Suggests state government should review the law enacted in the wake of suicides by rural borrowers

 
By M Suchitra
Published: Wednesday 13 February 2013

The Andhra Pradesh High Court on Monday dismissed all petitions filed against a special legislation formulated by the state government to regulate micro-finance institutions (MFIs). A division bench of the court, while pronouncing the final judgement, refused to intervene in the state government’s authority in enacting the law. However, the court suggested that the state government should review the relevance of the state law in the wake of a Central Bill, which is awaiting Parliament’s approval.

The petitions challenging the legal validity of the Andhra Pradesh Micro Finance Institutions (Regulation of Money lending) Act, 2010, were filed by a bunch of MFIs, including S K S Microfinance, the only listed MFI in the country. They contended that the micro-finance sector falls under the Central list so the state government could not pass an Act. The petitioners argued that they were not moneylenders. On the other side, the state government argued that while banking was a Central subject, money-lending was a state subject, and given the manner in which many of the MFIs operated, they were engaged in nothing but organised money-lending. MFIs strongly opposed this argument.

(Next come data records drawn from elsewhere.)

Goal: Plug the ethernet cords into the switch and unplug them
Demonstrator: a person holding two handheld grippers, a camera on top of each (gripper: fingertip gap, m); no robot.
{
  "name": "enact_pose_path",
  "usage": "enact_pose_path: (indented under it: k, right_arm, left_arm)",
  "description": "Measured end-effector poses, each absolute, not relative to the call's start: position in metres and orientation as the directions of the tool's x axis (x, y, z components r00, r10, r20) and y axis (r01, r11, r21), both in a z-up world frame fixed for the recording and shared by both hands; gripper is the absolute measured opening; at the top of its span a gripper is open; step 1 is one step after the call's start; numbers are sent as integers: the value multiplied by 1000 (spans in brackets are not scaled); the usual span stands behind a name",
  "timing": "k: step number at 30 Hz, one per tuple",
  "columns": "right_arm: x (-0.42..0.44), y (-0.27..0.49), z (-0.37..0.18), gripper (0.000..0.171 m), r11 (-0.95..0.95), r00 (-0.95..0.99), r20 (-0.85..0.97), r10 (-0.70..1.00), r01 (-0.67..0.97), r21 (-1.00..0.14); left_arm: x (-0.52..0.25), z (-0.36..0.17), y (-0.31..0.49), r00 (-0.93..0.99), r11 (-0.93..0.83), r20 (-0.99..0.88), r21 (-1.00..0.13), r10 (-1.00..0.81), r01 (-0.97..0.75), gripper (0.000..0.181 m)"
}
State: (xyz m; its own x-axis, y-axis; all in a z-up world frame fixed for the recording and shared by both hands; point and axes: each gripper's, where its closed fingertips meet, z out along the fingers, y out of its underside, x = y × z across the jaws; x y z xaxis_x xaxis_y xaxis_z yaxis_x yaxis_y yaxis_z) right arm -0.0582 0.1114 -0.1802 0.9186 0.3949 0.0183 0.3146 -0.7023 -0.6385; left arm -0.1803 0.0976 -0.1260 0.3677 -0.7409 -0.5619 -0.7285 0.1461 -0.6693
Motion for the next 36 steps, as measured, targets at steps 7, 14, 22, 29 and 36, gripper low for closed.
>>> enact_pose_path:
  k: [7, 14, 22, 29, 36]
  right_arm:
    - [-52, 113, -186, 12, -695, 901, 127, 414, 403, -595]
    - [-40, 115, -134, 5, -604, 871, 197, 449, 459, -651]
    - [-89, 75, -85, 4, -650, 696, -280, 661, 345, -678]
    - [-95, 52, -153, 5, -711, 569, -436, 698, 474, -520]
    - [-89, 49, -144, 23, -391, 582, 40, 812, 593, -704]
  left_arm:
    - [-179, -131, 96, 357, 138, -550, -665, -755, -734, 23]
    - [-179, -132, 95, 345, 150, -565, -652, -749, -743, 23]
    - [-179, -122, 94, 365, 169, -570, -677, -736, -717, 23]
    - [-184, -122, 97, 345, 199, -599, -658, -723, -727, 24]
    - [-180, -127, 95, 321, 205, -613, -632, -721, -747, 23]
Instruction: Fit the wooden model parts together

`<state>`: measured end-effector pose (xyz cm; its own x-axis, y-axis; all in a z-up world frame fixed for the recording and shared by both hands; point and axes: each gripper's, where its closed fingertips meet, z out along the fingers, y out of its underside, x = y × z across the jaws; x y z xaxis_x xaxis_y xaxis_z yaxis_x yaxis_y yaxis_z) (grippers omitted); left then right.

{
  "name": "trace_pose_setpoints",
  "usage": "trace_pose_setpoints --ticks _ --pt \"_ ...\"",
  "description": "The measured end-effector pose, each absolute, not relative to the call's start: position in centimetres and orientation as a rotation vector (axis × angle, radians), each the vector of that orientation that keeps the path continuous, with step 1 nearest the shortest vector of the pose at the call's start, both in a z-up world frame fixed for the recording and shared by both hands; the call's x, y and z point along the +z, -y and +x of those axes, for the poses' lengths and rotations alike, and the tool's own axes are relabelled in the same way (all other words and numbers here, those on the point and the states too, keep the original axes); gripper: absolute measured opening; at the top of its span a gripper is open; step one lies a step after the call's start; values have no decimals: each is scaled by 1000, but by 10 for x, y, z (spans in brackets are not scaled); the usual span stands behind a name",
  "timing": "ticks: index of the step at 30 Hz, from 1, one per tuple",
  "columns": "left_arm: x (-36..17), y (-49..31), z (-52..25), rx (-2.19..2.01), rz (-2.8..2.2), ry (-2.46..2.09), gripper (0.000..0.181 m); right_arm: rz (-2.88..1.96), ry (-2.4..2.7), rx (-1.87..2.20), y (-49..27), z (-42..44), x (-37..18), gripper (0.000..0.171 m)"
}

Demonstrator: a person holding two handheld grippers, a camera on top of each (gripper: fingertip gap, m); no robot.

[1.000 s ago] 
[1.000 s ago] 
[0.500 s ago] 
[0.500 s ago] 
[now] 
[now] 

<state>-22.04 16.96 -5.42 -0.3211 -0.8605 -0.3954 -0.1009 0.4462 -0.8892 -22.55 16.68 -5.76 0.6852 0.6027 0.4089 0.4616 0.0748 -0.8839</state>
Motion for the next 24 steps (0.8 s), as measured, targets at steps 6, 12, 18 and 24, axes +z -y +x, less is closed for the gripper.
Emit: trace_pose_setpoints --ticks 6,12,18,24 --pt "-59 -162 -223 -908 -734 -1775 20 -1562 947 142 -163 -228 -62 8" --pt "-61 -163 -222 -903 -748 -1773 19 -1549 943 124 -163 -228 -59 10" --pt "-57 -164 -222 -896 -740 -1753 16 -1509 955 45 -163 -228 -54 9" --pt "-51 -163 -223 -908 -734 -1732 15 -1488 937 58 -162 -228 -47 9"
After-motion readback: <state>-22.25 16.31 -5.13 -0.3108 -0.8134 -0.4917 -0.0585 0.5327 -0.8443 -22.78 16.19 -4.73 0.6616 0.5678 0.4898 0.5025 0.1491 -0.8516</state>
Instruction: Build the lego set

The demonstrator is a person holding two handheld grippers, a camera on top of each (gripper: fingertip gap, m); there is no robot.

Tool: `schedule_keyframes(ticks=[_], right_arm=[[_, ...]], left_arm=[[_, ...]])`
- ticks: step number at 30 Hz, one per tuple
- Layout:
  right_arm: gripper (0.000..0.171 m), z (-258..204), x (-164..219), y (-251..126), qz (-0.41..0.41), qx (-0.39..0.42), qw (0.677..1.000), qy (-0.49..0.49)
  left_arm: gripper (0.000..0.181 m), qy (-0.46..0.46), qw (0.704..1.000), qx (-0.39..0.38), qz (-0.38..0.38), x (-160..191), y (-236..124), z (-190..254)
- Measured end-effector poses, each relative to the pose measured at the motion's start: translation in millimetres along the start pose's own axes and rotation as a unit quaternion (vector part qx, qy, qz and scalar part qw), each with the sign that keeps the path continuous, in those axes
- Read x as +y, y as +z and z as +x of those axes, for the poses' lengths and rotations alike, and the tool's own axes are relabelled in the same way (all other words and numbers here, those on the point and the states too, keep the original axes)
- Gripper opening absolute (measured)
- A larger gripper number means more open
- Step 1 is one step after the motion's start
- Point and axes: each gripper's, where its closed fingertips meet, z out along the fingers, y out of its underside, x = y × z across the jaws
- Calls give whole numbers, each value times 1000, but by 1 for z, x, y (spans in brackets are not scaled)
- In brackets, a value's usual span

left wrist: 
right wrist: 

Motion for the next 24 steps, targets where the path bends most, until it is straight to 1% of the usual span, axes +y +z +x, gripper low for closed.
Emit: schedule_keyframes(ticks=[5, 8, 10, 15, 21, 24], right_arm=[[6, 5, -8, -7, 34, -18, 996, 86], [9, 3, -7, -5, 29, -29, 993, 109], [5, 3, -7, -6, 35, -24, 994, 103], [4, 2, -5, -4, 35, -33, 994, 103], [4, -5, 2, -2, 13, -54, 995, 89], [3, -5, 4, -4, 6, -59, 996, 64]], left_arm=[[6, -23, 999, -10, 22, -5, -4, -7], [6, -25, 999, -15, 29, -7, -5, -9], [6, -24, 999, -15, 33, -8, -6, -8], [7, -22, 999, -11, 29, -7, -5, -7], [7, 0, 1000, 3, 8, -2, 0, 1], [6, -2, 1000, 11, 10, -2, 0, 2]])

MFIs’ operations in the state
 
Of the 800 MFIs in India, about one-fourth are concentrated in Andhra Pradesh. Small wonder, the state is often described as the country’s micro-finance capital. According to the Andhra Pradesh government, in 2010, as many as 79 MFIs were operating in rural areas and 63 in urban areas of the state. The total number of borrowers were 9.6 million and a total of Rs 12,614 crore was given on loan to them. A total of Rs 6,704 crore was repaid while Rs 7,238 crore is outstanding. Criminal cases were registered against many MFIs.

After many MFI-related suicides in the state, all issues related to the micro-finance sector were analysed threadbare—how they target women’s self-help groups; their exorbitant interest rates; their coercive recovery methods; and how the industry ended up in crisis because of the loss of the very lives it was supposed to uplift (see: Profit from the poor).
 

Coercive loan recovery

In fact, the state government was forced to enact the stringent legislation after the public outrage over a series of suicides by the poor rural borrowers allegedly due to high interest rates and strong-arm recovery methods of the MFIs. According to the state government’s records, there were 76 suicides related to loan recovery in the state in 2010. As per the First Information Reports of the police, coercive loan recovery by the MFIs was the main reason for these suicides. Criminal cases were registered against many of the MFIs.

The state government promulgated a stringent ordinance on October 15, 2010. The ordinance made it mandatory for all MFIs to register with the state government and announce their interest rates and prohibited multiple lending as well as coercive loan recovery methods. After the ordinance, MFIs claimed that repayment has reduced considerably and they are facing huge resource crunch. The ordinance became a full-fledged legislation on December 15, 2010. The operations of MFIs came to a virtual halt in the state.

The public outrage against MFIs and the virtual halt of MFI operations in Andhra Pradesh resulted in the Reserve Bank of India appointing a board sub-committee on October 28, 2010 to look into the crisis. The committee was chaired by Y S Malegam, a senior member on the central board of directors of RBI. The committee submitted its report on January 20, 2011, and was accepted by the RBI. The Andhra Pradesh government raised strong objections to the recommendations of the committee, saying they favoured MFIs. The Microfinance Bill formulated by the finance ministry based on the Malegam Committee Report for making a framework for regulating the microfinance sector is awaiting Parliament’s approval.

The court has asked the state government to consider the feasibility of continuing with its legislation once the Centre's draft legislation gets Parliament’s approval.